- WORK TO COMPLETE
Scan the entries below and tally the lines that include "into". Return nothing but the tally.

Records contained in a dataset
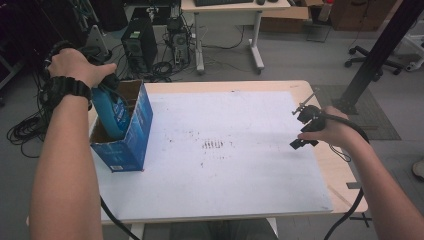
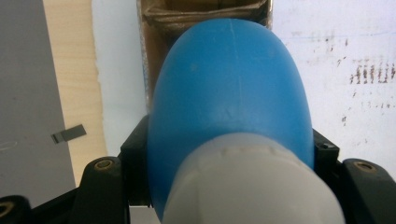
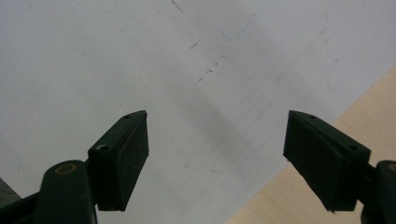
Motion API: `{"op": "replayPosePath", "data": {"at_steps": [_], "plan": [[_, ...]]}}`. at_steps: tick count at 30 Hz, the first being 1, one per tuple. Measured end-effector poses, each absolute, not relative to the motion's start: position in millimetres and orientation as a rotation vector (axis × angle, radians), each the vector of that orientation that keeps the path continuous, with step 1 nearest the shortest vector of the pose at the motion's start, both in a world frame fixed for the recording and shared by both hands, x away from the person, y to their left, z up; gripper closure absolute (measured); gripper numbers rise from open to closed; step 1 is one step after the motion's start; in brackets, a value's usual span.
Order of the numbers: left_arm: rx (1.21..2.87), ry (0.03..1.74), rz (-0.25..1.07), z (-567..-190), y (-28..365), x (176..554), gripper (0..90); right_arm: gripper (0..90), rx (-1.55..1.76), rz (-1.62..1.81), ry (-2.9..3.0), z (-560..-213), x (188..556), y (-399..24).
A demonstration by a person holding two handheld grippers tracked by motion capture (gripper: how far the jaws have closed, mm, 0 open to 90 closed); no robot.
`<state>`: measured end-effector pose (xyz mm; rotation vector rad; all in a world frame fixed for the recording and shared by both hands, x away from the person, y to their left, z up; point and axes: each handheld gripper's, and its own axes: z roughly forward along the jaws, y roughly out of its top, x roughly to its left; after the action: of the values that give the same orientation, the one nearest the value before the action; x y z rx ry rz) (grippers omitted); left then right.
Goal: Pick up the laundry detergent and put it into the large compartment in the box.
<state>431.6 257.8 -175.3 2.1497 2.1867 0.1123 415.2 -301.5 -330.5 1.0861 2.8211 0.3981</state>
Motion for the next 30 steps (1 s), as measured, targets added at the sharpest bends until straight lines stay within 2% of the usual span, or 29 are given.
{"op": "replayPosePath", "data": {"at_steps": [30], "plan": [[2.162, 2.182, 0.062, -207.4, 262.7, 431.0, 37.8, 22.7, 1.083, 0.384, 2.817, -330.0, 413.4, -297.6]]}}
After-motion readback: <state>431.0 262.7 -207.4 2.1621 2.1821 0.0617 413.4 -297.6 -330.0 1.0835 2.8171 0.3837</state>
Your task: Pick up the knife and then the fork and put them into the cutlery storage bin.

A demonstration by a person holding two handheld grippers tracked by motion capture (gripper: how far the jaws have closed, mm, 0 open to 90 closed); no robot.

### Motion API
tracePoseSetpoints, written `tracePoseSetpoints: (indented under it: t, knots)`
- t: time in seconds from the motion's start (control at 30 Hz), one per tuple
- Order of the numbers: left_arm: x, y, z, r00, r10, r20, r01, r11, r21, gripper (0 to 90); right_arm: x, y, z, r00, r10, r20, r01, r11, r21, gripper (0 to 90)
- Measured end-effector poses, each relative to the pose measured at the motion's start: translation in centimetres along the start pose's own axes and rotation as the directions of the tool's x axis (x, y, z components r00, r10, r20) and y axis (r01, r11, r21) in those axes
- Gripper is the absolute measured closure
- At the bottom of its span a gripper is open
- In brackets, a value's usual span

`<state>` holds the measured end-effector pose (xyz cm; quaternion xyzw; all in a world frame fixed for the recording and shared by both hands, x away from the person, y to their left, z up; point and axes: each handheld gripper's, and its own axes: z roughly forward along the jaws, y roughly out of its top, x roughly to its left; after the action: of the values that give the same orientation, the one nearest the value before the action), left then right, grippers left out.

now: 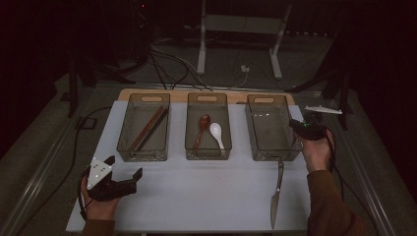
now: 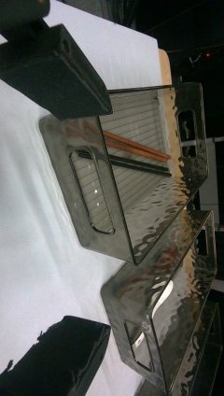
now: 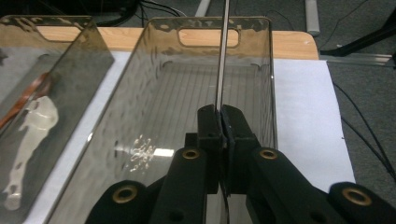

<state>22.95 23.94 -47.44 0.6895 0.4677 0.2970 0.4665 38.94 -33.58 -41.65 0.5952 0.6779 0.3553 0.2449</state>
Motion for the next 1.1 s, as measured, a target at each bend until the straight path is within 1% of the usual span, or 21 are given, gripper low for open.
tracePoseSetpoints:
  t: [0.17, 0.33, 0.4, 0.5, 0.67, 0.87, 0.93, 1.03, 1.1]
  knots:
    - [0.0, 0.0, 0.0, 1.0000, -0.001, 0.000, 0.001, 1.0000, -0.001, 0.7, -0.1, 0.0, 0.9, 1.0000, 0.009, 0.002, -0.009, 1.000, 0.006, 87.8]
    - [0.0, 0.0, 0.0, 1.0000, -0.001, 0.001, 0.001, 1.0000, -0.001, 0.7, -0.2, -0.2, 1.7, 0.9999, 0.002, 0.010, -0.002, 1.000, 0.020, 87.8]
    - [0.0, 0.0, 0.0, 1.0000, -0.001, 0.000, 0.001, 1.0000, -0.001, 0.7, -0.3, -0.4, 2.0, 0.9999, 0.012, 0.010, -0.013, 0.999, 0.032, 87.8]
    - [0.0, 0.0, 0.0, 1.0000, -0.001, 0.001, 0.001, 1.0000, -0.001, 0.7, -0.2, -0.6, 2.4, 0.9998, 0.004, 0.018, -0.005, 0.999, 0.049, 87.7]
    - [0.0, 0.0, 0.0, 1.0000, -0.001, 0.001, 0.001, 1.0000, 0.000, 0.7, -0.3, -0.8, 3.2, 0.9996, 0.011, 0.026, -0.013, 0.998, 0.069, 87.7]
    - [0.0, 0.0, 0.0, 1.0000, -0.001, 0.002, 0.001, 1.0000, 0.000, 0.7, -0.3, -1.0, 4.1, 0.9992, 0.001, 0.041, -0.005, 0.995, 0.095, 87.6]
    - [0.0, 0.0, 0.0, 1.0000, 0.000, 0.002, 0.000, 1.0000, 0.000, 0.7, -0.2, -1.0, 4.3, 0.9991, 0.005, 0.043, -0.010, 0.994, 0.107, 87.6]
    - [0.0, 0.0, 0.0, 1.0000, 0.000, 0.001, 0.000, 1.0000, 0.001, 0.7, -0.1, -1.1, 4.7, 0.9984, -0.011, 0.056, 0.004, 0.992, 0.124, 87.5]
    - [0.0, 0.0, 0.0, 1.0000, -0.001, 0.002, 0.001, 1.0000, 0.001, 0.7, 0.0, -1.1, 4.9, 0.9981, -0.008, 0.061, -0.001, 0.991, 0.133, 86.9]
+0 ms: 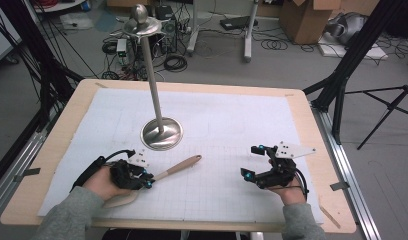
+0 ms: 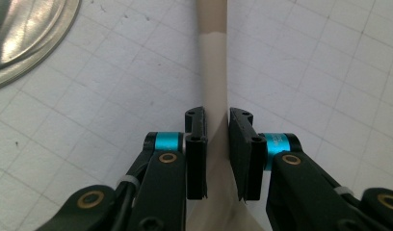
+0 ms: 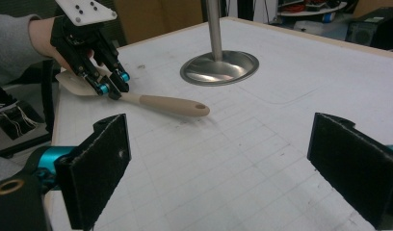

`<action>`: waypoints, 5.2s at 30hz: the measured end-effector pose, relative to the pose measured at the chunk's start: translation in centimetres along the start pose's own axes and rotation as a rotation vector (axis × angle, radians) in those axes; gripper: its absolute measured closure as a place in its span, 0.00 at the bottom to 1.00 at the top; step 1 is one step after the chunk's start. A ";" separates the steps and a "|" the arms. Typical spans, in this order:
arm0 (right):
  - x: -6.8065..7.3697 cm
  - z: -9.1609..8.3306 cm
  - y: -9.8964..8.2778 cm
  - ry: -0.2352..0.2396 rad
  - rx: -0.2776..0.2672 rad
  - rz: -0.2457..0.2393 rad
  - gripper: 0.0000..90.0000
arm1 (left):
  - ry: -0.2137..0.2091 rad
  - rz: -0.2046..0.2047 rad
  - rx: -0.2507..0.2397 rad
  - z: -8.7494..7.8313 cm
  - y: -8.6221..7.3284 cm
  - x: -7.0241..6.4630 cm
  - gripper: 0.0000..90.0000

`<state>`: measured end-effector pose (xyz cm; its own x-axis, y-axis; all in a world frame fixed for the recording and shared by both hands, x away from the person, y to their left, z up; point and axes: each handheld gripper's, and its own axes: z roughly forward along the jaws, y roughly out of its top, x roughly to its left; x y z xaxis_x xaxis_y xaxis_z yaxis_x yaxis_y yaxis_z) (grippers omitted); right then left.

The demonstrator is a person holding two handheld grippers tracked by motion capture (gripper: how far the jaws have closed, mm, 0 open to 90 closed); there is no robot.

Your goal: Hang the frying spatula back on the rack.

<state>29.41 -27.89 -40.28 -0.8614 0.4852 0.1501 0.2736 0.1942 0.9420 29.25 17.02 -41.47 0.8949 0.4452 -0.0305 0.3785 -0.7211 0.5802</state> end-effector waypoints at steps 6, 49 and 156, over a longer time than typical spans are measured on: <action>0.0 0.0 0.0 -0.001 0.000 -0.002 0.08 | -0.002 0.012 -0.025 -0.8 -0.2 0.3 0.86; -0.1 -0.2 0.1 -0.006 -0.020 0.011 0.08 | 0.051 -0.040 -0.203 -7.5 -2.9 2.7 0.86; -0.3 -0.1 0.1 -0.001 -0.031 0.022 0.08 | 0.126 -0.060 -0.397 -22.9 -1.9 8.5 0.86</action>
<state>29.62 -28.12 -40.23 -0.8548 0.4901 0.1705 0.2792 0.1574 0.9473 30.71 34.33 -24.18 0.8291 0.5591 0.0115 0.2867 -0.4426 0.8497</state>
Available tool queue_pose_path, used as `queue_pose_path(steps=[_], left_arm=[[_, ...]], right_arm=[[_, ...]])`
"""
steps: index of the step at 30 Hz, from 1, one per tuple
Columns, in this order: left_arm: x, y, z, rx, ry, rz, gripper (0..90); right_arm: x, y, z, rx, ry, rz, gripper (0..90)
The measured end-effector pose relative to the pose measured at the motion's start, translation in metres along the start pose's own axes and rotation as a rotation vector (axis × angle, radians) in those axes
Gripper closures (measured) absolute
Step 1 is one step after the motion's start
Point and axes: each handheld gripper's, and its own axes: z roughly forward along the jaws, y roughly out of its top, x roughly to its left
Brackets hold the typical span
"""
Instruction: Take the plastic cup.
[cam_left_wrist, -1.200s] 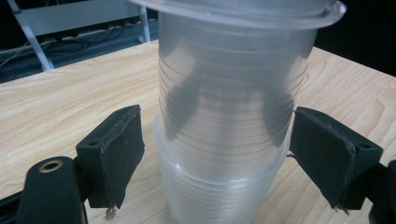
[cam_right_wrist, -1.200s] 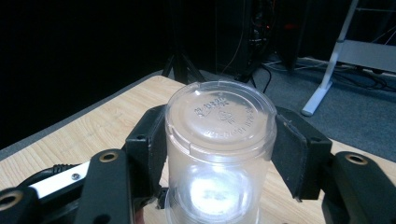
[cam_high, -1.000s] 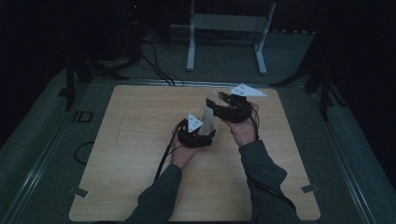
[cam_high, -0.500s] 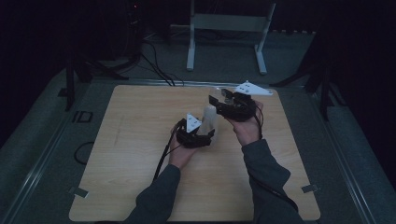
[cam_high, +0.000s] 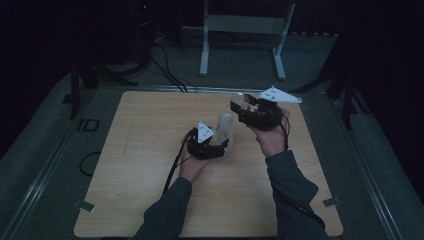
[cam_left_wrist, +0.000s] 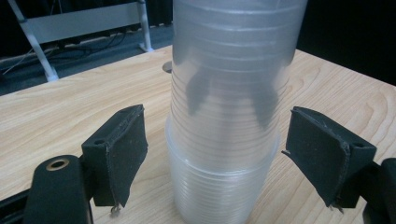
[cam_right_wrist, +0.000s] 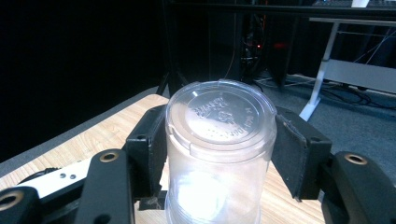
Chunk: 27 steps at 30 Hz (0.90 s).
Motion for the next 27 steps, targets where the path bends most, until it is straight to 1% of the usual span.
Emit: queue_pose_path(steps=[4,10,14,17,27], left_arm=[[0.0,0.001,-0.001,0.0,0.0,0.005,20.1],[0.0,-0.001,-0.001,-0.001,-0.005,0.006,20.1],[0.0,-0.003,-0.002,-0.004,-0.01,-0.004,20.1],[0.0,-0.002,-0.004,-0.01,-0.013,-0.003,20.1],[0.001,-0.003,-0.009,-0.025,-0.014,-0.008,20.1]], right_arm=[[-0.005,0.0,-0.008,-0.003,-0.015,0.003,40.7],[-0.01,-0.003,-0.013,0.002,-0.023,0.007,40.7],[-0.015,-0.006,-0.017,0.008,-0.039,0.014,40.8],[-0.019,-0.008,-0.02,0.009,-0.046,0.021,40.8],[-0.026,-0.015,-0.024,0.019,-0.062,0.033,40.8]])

- YOUR SOLUTION
2